饶是如此,他听见花洒打开的声音还是忍不住浑身发毛。
感觉到怀里的人在颤抖,陆明烬挑眉。
装得太过了。
“为什么?”他问。
白若年张了张口,他怎么说。
总不能说自己之前是只猫,都是他给自己洗的,索性就装死,指了指自己耳朵,示意听不见。

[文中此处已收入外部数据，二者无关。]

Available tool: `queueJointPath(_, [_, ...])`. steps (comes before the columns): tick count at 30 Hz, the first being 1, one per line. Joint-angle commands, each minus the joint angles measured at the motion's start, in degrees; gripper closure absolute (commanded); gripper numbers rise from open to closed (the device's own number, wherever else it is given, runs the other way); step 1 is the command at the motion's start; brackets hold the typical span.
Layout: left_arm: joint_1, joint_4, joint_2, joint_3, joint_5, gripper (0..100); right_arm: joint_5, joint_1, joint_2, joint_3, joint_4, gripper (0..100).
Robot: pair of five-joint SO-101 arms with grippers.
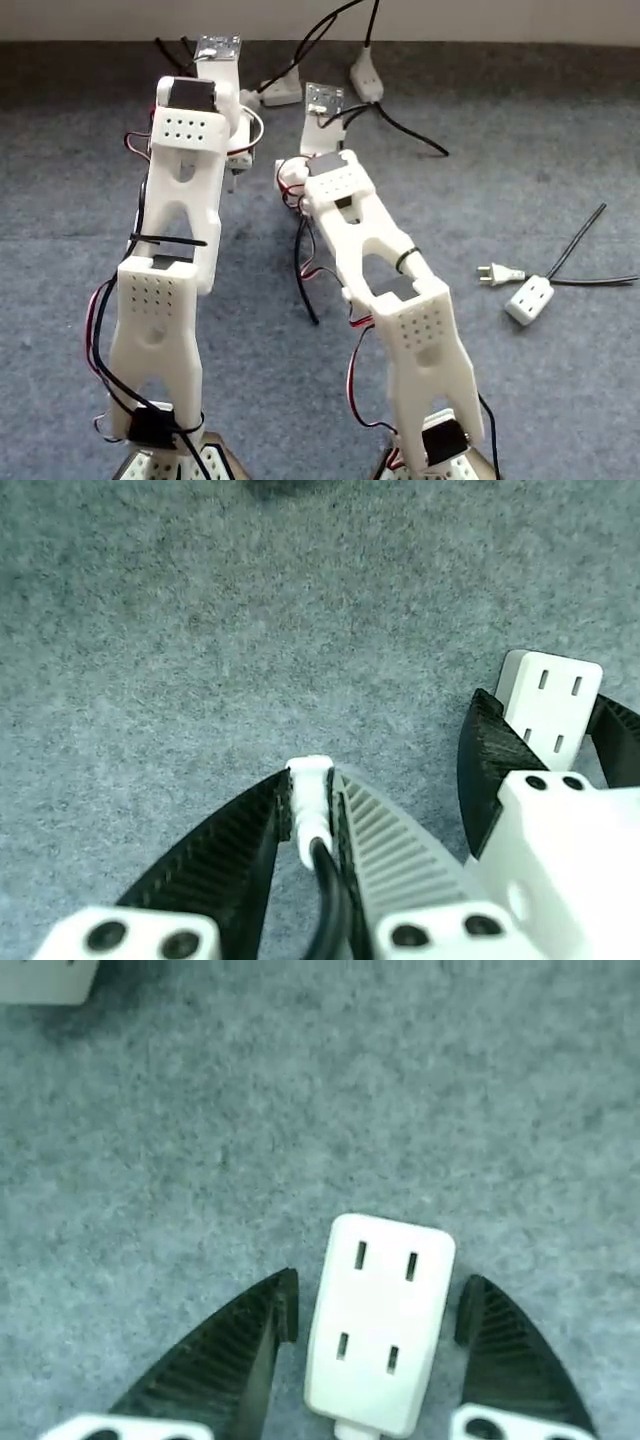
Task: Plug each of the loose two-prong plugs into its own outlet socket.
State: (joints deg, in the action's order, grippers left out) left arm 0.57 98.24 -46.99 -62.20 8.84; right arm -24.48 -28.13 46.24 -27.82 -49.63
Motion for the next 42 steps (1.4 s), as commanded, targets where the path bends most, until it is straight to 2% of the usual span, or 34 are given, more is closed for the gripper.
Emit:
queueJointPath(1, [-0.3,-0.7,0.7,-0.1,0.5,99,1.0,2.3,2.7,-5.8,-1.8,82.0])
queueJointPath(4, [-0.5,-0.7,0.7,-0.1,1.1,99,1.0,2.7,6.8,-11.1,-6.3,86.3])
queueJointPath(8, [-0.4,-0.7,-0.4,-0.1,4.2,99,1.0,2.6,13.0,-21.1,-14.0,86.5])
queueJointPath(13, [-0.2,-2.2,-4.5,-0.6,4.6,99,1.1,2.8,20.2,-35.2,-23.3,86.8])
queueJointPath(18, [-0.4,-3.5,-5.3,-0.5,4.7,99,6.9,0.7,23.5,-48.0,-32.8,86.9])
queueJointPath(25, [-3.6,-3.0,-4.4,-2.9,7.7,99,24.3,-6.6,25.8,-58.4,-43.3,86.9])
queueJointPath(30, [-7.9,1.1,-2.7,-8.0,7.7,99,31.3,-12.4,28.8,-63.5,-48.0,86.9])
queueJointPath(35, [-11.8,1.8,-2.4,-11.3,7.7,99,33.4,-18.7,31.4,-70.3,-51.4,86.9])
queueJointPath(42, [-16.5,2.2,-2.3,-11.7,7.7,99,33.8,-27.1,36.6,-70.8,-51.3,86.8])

陆明烬哂,跟他装傻,他淡淡道,“在我家小猫小狗不洗澡是要被丢出去的。”
刚还在试图蹭人的小家伙突然僵住了。
陆明烬垂眸,没放过他,“怎么,丢出去还是去洗澡?”
“去洗澡....”
声音小的几乎听不见,带点委屈和咬牙切齿。
“看来这回听见了。”陆明烬把人放回沙发,“知道浴室在哪吗。”
白若年此刻满心的委屈,窝在沙发上不肯动。
以前,主人绝不会嫌弃他的。
以前,主人也绝不会把他丢出去的,恰恰相反,当初还是他把自己捡回来的。
然而此刻,主人居高临下看着他,语气不容置疑,“浴室在你房间,一层客房。”
白若年咬咬嘴唇,他现在真觉得主人会把他丢出去。
他不能被丢出去,明明好不容易找来的...
想到这,白若年揉揉眼睛,委委屈屈从沙发上爬起来,往浴室走。
少年单薄的背影显得有些可怜,转头上了楼,拐了个弯,消失在视线中。
陆明烬抱臂,皱了皱眉,他去的好像是自己的房间?
而且轻车熟路得很。
心中的犹疑更甚。
灰调的房间中,唯独浴室明亮。
白若年磨磨蹭蹭在浴室里脱衣服。
越脱越委屈。
裤子好脱,但衣服扣子解不开。
浴室的镜子上映出少年一张苍白小巧的脸,白若年伸手想去碰镜子,但触电般缩回。